Items from a dataset |
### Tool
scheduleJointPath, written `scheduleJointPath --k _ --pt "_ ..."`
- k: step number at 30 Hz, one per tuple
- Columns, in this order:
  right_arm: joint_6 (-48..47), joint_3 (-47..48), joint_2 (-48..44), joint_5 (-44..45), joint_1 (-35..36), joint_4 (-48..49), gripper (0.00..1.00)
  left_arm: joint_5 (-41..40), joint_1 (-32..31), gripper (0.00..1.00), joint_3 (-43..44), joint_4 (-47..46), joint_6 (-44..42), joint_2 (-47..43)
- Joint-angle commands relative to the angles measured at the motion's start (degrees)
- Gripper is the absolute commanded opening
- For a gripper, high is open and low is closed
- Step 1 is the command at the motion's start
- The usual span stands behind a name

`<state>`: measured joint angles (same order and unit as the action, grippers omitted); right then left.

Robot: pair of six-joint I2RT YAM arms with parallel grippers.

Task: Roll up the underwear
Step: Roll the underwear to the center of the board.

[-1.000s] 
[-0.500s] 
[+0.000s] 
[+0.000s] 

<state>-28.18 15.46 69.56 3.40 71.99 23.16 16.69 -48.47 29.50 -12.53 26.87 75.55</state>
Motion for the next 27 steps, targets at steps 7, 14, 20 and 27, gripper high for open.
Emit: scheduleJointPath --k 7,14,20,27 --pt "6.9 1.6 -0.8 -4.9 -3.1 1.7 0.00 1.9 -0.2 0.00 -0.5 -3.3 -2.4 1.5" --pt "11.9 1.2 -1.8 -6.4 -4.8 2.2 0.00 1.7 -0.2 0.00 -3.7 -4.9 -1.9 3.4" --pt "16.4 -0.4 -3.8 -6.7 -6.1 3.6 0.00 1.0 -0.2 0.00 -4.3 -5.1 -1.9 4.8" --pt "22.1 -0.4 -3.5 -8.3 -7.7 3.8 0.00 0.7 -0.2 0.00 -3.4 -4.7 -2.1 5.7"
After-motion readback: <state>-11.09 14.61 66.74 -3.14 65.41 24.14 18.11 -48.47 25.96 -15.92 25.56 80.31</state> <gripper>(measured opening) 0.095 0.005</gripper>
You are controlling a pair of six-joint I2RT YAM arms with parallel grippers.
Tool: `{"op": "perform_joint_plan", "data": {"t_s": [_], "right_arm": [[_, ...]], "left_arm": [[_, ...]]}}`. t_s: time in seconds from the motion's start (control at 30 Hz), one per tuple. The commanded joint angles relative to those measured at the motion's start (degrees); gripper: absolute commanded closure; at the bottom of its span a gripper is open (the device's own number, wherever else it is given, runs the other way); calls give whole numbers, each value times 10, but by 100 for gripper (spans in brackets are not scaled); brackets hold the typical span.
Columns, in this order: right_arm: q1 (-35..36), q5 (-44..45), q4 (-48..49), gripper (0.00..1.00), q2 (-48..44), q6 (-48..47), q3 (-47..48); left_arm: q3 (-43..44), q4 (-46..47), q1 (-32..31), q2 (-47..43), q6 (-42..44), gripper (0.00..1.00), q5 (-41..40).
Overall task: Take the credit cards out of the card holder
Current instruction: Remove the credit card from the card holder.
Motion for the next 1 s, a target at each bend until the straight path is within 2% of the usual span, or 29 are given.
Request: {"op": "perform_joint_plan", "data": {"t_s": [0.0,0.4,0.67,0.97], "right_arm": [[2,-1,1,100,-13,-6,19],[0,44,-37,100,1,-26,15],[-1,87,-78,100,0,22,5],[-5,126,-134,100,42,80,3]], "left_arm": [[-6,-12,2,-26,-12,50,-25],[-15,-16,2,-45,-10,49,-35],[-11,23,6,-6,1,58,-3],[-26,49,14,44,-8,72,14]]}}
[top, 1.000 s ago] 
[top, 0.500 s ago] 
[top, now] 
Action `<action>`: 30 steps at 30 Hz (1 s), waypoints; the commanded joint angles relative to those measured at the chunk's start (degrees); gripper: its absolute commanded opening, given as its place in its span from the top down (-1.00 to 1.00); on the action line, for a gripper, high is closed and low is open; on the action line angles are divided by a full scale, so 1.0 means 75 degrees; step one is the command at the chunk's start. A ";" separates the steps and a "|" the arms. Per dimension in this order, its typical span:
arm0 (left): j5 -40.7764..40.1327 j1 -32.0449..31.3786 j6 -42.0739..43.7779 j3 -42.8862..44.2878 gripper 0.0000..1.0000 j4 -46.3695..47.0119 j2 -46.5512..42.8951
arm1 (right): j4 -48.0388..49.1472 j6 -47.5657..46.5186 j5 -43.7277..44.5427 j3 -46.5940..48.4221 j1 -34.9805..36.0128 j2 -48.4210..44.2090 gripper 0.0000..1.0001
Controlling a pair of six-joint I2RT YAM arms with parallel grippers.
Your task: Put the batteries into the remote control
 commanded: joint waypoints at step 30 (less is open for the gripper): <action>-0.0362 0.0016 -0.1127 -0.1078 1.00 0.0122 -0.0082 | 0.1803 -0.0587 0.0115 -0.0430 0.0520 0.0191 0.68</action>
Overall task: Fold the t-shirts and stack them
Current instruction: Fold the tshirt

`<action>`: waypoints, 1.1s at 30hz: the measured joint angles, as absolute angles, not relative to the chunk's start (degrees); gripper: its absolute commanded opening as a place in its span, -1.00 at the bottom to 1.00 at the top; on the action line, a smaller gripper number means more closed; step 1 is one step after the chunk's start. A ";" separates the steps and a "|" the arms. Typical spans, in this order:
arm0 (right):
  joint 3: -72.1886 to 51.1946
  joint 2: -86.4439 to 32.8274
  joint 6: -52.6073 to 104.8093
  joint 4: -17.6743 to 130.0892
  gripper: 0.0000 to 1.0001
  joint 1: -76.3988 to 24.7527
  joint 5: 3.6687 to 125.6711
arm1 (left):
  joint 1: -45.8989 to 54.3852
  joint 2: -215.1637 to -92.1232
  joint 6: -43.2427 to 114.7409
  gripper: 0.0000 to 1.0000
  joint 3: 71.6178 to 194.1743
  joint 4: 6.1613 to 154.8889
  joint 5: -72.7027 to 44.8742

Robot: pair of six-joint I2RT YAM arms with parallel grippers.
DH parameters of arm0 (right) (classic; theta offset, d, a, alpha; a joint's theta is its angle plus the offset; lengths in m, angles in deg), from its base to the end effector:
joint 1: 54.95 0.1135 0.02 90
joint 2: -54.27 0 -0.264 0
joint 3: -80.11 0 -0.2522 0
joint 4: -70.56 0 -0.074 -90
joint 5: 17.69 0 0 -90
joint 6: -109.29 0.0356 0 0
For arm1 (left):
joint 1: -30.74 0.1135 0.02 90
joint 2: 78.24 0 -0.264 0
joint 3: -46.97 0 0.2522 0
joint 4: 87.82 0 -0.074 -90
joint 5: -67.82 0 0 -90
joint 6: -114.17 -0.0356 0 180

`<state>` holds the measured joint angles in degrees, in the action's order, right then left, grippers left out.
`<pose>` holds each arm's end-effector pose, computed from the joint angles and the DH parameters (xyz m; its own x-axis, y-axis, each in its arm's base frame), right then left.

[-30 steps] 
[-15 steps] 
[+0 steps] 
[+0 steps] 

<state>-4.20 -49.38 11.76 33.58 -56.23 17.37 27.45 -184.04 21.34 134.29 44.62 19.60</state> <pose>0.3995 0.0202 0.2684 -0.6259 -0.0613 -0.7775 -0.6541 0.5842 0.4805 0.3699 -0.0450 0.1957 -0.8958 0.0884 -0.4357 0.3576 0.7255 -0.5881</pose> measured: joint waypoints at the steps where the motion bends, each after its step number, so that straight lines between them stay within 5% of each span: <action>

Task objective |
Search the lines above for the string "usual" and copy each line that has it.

Result of this exercise |
- The usual span stands behind a name
Motion for the next 1 s, a target at each bend until the straight path is within 2% of the usual span, or 29 are given.

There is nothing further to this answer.